Directions »
Skip the pictures. Output only the lines below starting at the line with "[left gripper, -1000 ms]" and ending at the line with "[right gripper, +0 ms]", both ends included, exactly as they are.

--

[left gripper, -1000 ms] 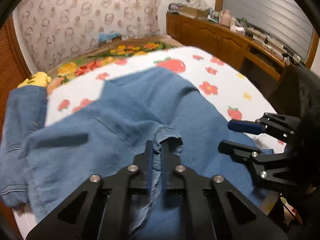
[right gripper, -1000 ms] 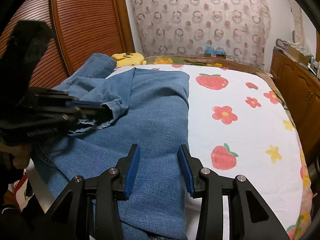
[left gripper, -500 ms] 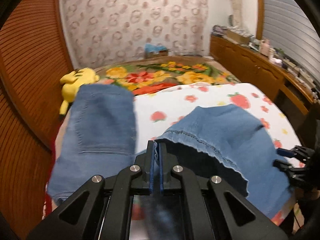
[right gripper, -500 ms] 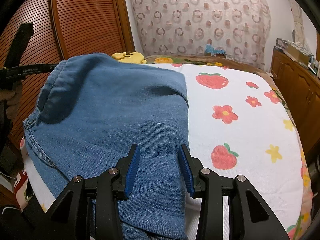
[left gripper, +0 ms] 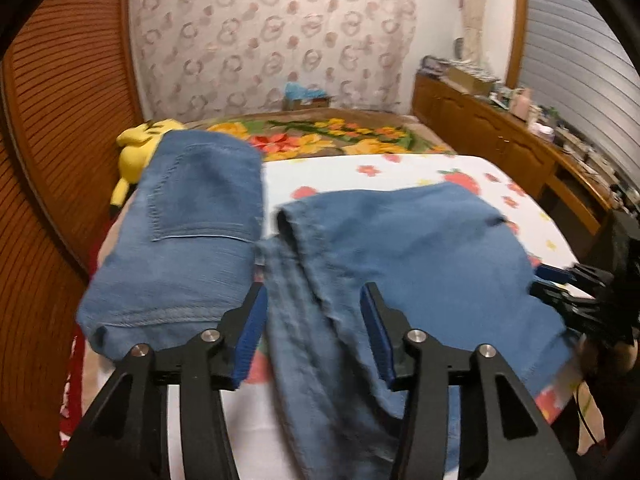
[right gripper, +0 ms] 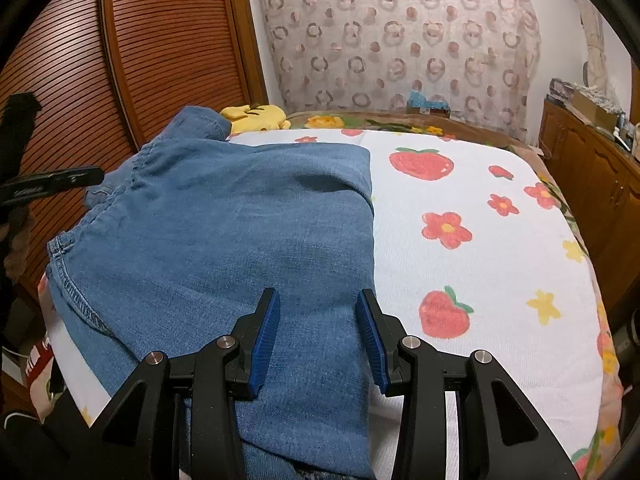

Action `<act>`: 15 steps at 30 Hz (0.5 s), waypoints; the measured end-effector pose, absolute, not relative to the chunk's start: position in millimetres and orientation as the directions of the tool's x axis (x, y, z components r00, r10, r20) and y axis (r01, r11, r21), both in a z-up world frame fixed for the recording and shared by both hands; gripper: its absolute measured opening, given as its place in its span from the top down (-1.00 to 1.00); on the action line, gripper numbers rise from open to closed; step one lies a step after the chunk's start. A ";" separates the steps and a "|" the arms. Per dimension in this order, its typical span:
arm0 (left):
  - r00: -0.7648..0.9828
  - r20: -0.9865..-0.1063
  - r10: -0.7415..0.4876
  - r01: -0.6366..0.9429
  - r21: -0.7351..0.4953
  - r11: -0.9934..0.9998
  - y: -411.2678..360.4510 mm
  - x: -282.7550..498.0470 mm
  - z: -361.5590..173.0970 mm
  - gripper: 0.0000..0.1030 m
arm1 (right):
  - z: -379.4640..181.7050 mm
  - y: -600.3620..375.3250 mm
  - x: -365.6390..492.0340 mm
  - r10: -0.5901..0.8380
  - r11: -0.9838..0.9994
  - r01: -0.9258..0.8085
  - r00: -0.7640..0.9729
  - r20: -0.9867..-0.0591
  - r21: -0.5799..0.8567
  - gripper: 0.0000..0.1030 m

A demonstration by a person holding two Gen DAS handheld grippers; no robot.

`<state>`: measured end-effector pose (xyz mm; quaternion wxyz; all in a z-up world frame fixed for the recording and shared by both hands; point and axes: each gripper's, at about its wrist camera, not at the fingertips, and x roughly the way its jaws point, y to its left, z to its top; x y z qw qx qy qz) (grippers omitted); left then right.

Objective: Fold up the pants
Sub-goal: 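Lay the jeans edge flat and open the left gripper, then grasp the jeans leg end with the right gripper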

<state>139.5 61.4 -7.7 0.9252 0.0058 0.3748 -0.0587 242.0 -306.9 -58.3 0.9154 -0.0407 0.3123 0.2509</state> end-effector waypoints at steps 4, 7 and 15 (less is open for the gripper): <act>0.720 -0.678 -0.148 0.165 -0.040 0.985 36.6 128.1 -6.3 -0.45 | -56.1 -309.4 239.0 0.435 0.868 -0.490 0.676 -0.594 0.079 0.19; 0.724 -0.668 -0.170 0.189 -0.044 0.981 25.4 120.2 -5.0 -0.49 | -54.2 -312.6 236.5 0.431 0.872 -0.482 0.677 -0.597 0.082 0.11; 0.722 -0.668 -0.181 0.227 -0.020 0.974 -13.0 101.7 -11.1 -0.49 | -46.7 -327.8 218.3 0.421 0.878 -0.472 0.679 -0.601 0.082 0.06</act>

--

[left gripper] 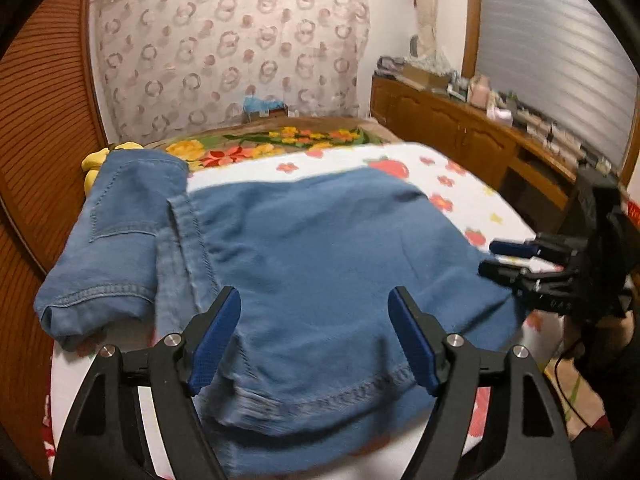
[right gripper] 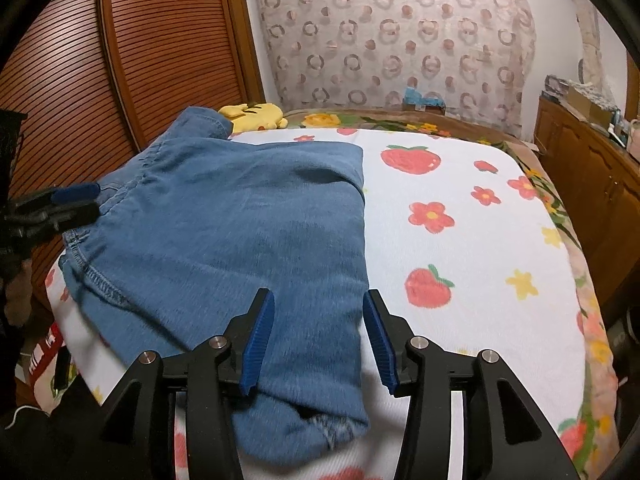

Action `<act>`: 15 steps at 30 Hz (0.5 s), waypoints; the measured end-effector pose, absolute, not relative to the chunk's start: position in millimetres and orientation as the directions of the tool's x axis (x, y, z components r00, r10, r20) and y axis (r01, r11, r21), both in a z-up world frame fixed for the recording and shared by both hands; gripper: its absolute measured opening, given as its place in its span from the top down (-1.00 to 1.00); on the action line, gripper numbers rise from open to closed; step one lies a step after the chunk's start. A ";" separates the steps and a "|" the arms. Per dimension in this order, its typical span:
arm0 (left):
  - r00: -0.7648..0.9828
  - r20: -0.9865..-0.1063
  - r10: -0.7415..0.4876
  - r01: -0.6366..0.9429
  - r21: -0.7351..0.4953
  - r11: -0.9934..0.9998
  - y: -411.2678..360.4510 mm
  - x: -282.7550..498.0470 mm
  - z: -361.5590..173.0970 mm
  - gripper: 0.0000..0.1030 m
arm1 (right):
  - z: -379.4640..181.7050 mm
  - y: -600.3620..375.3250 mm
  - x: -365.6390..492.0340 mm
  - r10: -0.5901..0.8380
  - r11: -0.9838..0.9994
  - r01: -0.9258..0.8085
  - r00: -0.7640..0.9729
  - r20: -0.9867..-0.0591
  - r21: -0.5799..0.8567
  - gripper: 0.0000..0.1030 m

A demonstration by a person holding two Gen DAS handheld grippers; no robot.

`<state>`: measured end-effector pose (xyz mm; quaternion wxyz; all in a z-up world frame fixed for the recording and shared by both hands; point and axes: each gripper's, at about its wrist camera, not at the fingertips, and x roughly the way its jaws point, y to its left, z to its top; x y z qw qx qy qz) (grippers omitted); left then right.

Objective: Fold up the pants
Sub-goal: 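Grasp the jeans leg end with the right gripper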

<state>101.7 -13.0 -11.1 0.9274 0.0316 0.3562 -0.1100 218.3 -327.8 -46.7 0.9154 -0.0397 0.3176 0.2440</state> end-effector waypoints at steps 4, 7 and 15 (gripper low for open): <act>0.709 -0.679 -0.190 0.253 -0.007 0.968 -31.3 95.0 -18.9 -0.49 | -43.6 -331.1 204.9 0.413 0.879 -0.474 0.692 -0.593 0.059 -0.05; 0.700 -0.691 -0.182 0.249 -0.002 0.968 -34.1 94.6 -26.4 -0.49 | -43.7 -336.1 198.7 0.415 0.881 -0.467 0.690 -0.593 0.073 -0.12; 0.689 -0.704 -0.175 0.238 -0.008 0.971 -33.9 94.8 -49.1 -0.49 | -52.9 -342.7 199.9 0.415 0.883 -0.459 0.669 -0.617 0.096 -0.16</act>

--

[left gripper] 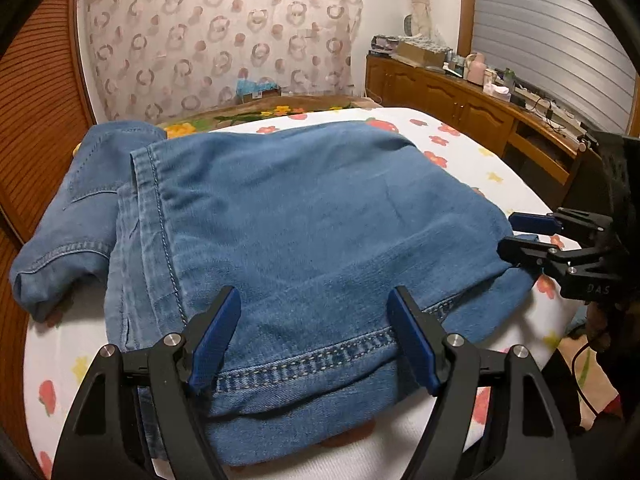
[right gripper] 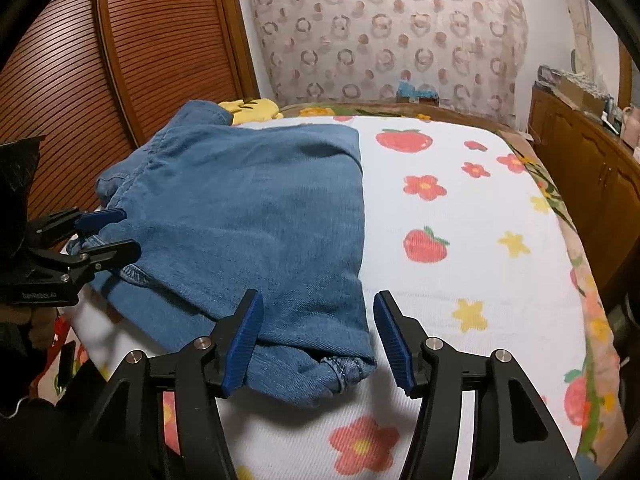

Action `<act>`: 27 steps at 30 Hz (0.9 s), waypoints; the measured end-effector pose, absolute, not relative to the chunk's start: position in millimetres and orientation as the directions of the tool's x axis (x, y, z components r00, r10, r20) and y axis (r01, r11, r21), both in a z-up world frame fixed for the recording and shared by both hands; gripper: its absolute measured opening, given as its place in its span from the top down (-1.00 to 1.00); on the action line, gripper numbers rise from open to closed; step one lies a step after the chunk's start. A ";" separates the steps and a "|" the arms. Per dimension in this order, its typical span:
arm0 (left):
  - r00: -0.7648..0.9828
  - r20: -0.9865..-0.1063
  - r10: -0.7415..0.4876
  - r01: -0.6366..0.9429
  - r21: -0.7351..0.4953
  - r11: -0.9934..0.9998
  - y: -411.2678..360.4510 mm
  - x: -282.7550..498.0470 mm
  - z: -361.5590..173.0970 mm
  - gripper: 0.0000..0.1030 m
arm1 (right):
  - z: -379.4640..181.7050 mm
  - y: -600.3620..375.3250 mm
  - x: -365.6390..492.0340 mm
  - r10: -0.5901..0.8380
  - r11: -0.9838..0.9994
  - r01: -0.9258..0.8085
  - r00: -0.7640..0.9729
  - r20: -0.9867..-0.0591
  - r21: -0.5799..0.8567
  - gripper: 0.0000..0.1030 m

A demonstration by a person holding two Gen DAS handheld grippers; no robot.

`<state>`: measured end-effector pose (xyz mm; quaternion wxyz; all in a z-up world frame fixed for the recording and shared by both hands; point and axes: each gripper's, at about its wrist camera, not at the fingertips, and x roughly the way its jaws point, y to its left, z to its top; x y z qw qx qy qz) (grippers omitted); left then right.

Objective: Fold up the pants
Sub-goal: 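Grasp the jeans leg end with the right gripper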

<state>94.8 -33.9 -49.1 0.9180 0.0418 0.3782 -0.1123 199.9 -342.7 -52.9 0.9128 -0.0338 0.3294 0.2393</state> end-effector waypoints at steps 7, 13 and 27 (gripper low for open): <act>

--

Answer below »
[left gripper, -1000 ms] 
[right gripper, -1000 ms] 
[left gripper, -500 ms] 
[right gripper, -500 ms] 
[left gripper, +0 ms] 
[right gripper, +0 ms] 

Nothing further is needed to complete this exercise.